Great work as usual, really love the new impreza now.


----------



## Vision2k1 (Sep 26, 2010)

Fantastic work! Great car!


----------



## paranoid73 (Aug 5, 2009)

Great work :thumb:


----------



## cass (May 9, 2011)

nice work , what product did you use on the plastic arch liners? looks mega clean


----------



## tonyy (Jul 26, 2008)

Looks amazing..


----------



## gb270 (Aug 22, 2008)

Very nice work there. them wheels were bad!


----------



## Beau Technique (Jun 21, 2010)

Sweet. Rare piece of kit. Is that a new trick on the wheel sealant sides of things I see mate? Test subject maybe?


----------



## Miglior (Feb 12, 2006)

Ebbe J said:


> Great job, the colour suits it well.
> 
> Liking the look of your lift as well, is it a Ravaglioli? What's the minimum height of it?
> 
> ...


hi mate, the min height is 100mm


----------



## wish wash (Aug 25, 2011)

Great work as always.

Dont normally like that shape of scooby but that looks smart.

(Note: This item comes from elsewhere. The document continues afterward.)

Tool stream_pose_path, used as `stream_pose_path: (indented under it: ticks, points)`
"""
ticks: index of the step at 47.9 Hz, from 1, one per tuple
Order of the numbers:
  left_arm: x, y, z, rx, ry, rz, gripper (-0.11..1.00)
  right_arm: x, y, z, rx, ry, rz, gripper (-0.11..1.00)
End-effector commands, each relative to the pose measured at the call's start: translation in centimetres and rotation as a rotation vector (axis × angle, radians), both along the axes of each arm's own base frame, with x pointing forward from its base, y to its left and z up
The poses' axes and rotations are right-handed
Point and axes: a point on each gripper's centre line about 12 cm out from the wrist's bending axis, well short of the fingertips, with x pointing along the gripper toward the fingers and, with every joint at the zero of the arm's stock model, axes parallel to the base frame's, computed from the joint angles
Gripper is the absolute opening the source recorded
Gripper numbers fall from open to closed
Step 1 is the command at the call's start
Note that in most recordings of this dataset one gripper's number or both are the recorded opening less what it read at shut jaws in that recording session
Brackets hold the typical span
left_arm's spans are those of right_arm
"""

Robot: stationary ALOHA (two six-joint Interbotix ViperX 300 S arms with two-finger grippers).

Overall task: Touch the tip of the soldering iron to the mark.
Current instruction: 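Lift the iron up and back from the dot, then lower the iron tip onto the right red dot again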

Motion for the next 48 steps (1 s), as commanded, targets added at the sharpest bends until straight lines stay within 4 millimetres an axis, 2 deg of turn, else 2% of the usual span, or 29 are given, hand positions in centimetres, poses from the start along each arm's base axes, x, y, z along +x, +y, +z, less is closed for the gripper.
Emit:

Can think of a few better cars to buy for £50k though


----------



## DMH-01 (Mar 29, 2011)

Cracking job mate.


----------



## Stallion (Mar 21, 2009)

Stunning job  

Can you PM me a price for something simliar


----------



## Gleammachine (Sep 8, 2007)

Nice work and write-up Jay.:thumb:


----------



## scooby73 (Mar 20, 2007)

Nice work!:thumb:

I bet these are a blast to drive.:driver:


----------



## PaulN (Jan 17, 2008)

Lovely Work. Look forward to seeing more of the Evoque.


----------



## Kev_FTD83 (May 6, 2011)

Excellent job! Looks fantastic!


----------



## Minus8 (Aug 1, 2011)

395bhp from a 2.5L lump... whoar

Nice turn around on that bad boy :thumb: (still loving the lights projecting the logo by the way, really nice touch )


----------



## badman1972 (Jun 24, 2010)

Lovely work mate on a special motor :thumb:


----------



## Ste (Mar 9, 2007)

Looks brilliant mate. Cracking job!


----------



## dazzyb (Feb 9, 2010)

awesome car, looks fantastic


----------



## cangri (Feb 25, 2011)

nice finish


----------



## gally (May 25, 2008)

Fantastic job on that Jay. Really nice piece of metal. Shame about the rear lights. Minor thing.

The marks. Well i've seen what strong g101 looks like after baking on so definitely something like that sadly. Back to it's best and compared with years ago I love detailing silver cars. I think it's still a rewarding colour to detail.


----------



## jake 86 (Jul 11, 2009)

Class as always Jay. I need to start posting.


----------



## nicks16v (Jan 7, 2009)

I want that ramp


----------



## Refined Detail (Nov 27, 2006)

Never realised just how rare these are - have seen 2 or 3 down this way before on the roads so assumed there were quite a few more than 75 :lol:

Looking good - shame it was treated so badly previously by cheapo valeters


----------



## Miglior (Feb 12, 2006)

Derekh929 said:


> Looking great now and loving the finish and loving the ramp great to save the back and save time, what does something like that cost? thanks for sharing


they are about £1800


----------



## Miglior (Feb 12, 2006)

Trip tdi said:


> Thats a huge turnaround there, you work is always on the top mark, thanks for posting.
> 
> Which tyre dressing do use, the tyres have come up very glossy and wet..


I can't remember for sure but probably Swissvax Pneu


----------



## Miglior (Feb 12, 2006)

JJ_ said:


> what car dryer do you use ?
> 
> Scooby looks nice!


silverline leaf blower


----------



## ralliart (Jun 1, 2008)

Hi Miglior,

Just a real quick question, what did you use (products & tools) on the glass to polish those nasty marks out?

Lovely motor and top notch work as well - nice one!


----------



## ChrisJD (Apr 15, 2009)

Very nice indeed. Nice work:thumb:

The underseal gets everywhere, that's the trouble when they're not done at the factory but once in this country.
Have had to deal with that on the STI's and the EVO I've had.

Chris.


----------



## Miglior (Feb 12, 2006)

tell me about it mate!


----------



## Ronnie (Nov 15, 2006)

stunning work.. now thats attentoin to detail...


----------



## Ali (Apr 5, 2006)

very nice! Never seen one of those Impreza's before.


----------